EXERCISE INSTRUCTIONS →
Lines in the listing that hold the string "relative" need to be tallied, and the total given alone.

DATA TO PROCESS →
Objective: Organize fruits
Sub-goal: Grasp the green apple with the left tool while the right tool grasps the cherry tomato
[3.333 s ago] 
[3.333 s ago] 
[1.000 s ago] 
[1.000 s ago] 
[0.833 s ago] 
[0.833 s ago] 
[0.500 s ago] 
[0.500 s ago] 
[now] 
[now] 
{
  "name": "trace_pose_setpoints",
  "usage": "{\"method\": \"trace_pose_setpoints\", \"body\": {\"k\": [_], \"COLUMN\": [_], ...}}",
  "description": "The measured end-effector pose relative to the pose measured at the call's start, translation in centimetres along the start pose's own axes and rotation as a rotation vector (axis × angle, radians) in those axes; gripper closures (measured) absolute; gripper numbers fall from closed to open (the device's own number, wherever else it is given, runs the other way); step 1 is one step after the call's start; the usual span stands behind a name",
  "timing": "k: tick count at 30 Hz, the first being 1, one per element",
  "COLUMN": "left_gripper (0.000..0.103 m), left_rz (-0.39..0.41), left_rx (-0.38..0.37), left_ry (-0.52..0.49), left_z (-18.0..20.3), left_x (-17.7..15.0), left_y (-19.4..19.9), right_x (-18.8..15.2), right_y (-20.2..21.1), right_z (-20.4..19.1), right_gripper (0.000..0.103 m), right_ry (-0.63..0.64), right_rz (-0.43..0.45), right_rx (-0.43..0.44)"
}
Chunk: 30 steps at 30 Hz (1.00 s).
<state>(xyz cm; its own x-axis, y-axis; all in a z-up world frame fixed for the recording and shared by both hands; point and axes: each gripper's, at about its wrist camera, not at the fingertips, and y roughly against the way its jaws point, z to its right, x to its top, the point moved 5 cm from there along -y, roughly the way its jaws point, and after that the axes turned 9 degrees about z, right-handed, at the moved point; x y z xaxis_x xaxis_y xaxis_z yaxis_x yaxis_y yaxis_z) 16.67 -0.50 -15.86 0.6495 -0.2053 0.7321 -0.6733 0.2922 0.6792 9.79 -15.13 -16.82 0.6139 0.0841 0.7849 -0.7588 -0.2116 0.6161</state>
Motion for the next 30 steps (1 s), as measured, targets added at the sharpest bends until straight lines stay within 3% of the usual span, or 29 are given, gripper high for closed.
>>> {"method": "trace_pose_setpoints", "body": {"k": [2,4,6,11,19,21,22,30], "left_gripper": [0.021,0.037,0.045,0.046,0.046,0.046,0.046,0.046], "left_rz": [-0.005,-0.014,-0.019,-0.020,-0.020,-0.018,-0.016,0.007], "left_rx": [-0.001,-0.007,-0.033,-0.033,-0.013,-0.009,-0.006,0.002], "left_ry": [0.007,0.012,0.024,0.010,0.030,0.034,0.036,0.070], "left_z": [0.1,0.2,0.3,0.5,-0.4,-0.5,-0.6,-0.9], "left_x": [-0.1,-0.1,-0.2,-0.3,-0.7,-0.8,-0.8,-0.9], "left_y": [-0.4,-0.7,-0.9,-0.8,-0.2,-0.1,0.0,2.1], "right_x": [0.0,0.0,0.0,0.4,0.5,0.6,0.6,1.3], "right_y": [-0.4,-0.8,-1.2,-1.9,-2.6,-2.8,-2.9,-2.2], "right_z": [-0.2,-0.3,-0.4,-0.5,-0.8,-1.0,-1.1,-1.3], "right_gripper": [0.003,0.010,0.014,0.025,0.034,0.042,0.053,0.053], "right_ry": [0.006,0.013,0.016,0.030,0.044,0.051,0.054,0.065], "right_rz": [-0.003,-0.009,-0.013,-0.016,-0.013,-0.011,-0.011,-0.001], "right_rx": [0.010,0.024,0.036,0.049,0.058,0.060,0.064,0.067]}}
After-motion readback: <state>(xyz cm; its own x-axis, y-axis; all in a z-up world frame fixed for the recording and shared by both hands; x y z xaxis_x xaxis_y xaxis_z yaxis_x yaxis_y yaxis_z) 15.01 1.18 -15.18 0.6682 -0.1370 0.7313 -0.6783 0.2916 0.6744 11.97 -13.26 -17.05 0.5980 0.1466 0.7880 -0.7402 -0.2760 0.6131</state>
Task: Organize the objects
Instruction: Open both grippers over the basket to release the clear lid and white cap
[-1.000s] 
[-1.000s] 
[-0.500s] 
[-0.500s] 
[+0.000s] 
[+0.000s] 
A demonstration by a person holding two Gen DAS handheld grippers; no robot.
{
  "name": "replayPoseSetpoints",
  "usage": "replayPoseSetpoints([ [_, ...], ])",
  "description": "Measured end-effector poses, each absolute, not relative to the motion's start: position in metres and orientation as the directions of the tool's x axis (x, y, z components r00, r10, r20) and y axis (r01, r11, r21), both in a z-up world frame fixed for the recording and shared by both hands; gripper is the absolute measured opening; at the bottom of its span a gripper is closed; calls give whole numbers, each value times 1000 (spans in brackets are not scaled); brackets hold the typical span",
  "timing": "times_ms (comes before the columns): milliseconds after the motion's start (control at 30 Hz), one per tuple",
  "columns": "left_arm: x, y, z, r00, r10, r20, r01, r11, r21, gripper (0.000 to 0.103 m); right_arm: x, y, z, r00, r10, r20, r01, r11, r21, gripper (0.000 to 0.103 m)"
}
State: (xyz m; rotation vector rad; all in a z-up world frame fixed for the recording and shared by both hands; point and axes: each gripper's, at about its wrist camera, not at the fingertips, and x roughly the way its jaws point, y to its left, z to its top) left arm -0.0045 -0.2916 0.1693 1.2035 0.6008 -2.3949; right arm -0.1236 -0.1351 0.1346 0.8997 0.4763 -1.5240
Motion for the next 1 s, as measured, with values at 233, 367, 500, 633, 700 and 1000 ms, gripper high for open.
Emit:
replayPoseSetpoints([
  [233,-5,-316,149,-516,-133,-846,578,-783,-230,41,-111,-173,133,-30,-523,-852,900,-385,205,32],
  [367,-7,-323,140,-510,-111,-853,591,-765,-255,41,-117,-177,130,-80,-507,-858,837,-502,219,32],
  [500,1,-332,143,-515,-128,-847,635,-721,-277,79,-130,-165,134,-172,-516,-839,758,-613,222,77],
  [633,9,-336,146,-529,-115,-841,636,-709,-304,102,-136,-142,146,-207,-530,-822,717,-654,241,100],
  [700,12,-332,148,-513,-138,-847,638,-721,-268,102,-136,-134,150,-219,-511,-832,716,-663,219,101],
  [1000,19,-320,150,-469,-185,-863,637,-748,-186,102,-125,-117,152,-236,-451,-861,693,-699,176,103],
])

WRITTEN SOLUTION →
2